Lorsqu’un homme a subi une foule de mécomptes, qu’il s’est vu contrarié par un mauvais sort acharné à le poursuivre, et que soudain il voit arriver la fin de ses ennuis, il se produit en lui une détente immense qui transforme son être, mais il lui reste comme une sorte de rancune contre la destinée, oh! une rancune de peu de durée, il est vrai, mais à laquelle il faut toutefois laisser le temps de se dissiper, sans quoi l’homme la dissipera lui-même en exerçant sa vengeance contre celui, celle ou ceux qu’il croira les auteurs de ses maux.

Dans les mésaventures successives qui avaient traversé mon odyssée depuis mon entrée en Allemagne, ne m’étais-je pas pris à invectiver un prétendu mauvais génie accroché à moi comme à sa proie? Dans les tourments de l’âme, on est si aisément disposé à personnifier le sort adverse, en se le représentant comme un ennemi personnel! Il semble qu’ainsi on puisse se mieux soulager en le prenant directement à partie comme on le ferait avec une créature vivante, ou en tirer, le cas échéant, plus sûrement vengeance.

Tel était donc mon état d’esprit au moment où, arrivant à la crête de la montagne, je compris que mes démêlés avec la Forêt allaient finir; et, quand je commençai à descendre, j’achevais mentalement de lancer à mon ennemi inconnu mes dernières invectives.

Tout à coup, juste au moment où je débouchai dans la clairière où la mystérieuse Kniébis devait se trouver, suivant l’idée que je m’étais faite de sa position, et comme si les pensées dont j’étais plein devaient recevoir leur justification, tout à coup, dis-je, apparut devant moi une créature que ma colère devait naturellement me prédisposer à considérer comme l’incarnation de mon mauvais génie.

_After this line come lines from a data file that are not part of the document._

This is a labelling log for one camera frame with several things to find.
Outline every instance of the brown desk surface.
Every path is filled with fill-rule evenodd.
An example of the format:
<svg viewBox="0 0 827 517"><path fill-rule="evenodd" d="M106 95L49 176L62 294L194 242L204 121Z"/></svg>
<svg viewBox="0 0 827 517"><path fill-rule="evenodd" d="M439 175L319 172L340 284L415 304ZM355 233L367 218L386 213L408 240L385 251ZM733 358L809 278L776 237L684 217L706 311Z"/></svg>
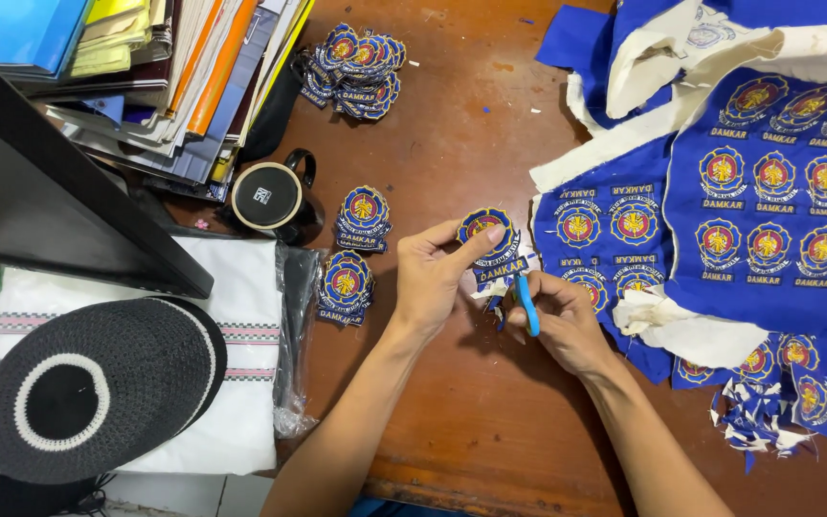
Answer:
<svg viewBox="0 0 827 517"><path fill-rule="evenodd" d="M580 6L606 10L608 0ZM369 259L378 285L362 328L319 321L314 329L308 410L324 416L378 340L393 306L394 246L468 210L498 206L525 229L536 193L528 170L579 146L564 115L566 73L534 61L558 0L318 0L303 41L323 41L339 22L407 43L403 87L377 124L356 124L296 102L285 140L318 159L314 190L330 210L354 187L380 189L391 206L391 251ZM534 25L519 18L535 21ZM483 108L490 109L484 113ZM536 108L540 113L531 113ZM183 203L182 223L212 221ZM315 242L331 247L333 234ZM463 283L466 292L473 278ZM580 383L541 346L494 330L493 318L461 303L407 384L365 492L488 516L589 515L632 511L629 492ZM711 427L713 389L672 391L642 375L650 400L696 466L737 515L827 515L827 440L819 461L801 452L759 454L750 476L741 452ZM698 510L691 509L696 515Z"/></svg>

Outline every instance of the mug rim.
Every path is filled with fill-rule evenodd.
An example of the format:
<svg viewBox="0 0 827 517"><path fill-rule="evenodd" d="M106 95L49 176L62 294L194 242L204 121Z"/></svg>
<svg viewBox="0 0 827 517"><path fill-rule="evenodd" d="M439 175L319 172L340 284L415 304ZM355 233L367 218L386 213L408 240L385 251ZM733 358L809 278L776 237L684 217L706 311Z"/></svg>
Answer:
<svg viewBox="0 0 827 517"><path fill-rule="evenodd" d="M270 167L275 168L275 169L281 169L281 170L284 170L284 171L288 172L290 174L290 176L292 177L292 180L296 184L296 189L298 190L299 195L296 196L296 204L295 204L295 206L292 207L292 210L290 211L289 215L287 215L282 220L280 220L279 222L277 222L273 225L260 226L260 225L256 225L254 223L251 223L243 215L241 215L241 212L238 210L238 204L235 202L235 200L238 199L238 188L241 187L242 180L247 178L247 176L250 173L254 172L257 169L265 169L265 168L270 168ZM292 169L284 166L283 164L278 164L277 162L263 162L263 163L259 163L259 164L250 166L249 168L247 168L246 171L244 171L240 175L238 175L238 179L235 181L235 187L232 188L232 209L235 210L235 216L238 217L238 219L242 223L246 224L247 226L249 226L250 228L253 228L255 230L274 230L276 228L281 227L282 225L285 225L293 217L295 217L295 214L299 211L299 207L301 205L302 205L302 182L299 182L299 177L296 176L295 171L293 171Z"/></svg>

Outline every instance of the hand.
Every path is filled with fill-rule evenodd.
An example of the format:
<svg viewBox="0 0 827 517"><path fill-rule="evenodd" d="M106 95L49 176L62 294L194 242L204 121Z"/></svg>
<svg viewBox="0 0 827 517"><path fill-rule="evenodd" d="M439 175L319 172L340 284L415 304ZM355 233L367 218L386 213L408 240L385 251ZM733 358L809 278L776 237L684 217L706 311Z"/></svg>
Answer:
<svg viewBox="0 0 827 517"><path fill-rule="evenodd" d="M489 226L451 255L439 247L455 240L461 220L445 221L398 242L398 305L392 321L426 344L452 313L458 281L474 262L503 240L505 228Z"/></svg>
<svg viewBox="0 0 827 517"><path fill-rule="evenodd" d="M528 274L528 291L535 300L538 340L564 370L582 380L594 381L608 377L616 368L624 368L604 339L586 288L542 271L532 271ZM506 323L525 326L525 310L510 309Z"/></svg>

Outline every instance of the computer monitor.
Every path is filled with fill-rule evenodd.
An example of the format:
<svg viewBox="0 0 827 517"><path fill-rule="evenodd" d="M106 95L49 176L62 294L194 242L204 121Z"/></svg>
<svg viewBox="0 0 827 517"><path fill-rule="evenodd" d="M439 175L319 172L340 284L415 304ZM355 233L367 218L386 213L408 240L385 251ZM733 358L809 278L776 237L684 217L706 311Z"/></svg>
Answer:
<svg viewBox="0 0 827 517"><path fill-rule="evenodd" d="M0 263L194 298L213 284L2 77Z"/></svg>

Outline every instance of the scissors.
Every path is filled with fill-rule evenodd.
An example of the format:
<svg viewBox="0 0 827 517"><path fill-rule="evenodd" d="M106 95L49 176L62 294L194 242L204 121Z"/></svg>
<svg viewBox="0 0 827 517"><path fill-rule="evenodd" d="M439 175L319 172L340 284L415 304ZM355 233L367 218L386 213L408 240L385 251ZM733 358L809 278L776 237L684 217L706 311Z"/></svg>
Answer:
<svg viewBox="0 0 827 517"><path fill-rule="evenodd" d="M528 279L520 274L515 276L513 299L525 310L525 319L528 320L528 335L537 337L541 332L537 323L537 311L535 311L535 304L531 300L531 293L528 291Z"/></svg>

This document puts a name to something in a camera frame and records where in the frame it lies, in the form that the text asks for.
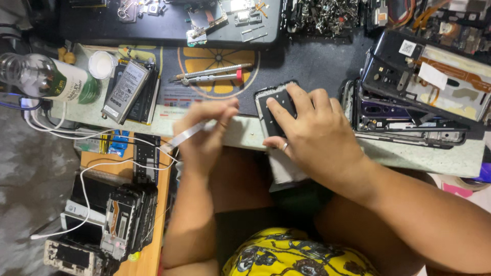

Sans doute, dans cette patrie du grand poète Gœthe, l’animal qui, sortant d’un fourré, se dressa devant moi, dut m’apparaître comme le barbet dans le cabinet du docteur Faust, barbet qui n’était autre que Méphistophélès; le diable en personne.

Ce chien malencontreux tombé juste sur ma route dans un pareil moment! Quel sort fâcheux! J’ai dit déjà que la race canine était l’ennemie née des cyclistes. Un représentant de cette race est déjà mal venu quand on voyage à bicyclette. Que dire de celui-ci dans une semblable occurrence?

Dès que je l’aperçus, ce fut une explosion: «Ah! le voilà, m’écriai-je, le génie infernal qui en veut à ma personne; mais c’est lui, c’est le diable en chair et en os! Et voyez c’est un barbet; par tous les chiens de cette forêt ténébreuse, est-ce qu’il va m’apparaître, comme à l’amant de Marguerite, sous les traits de Méphisto? Oui, c’est lui, la cause de tous mes maux. Approche, approche, bête digne de tous les supplices inventés par la fertile imagination du poète florentin, je t’attends.»

Mais le nouveau Méphisto n’avait nul besoin de mon appel pour accourir vers moi. A vrai dire le prétendu «satanisme» de ce malheureux chien ne pouvait naturellement suffire à me le faire considérer comme un ennemi, et bien que son seul caractère de chien aboyant eût été un motif autrement sérieux de m’exciter contre lui, je n’eusse cependant pas encore cédé à l’envie de le traiter en ennemi dangereux, si par son attitude il n’eût justifié ma résolution.

Il s’élança vers moi, dis-je, et s’acharnant après mon innocente personne, il ne voulut pas me lâcher, il semblait furieux.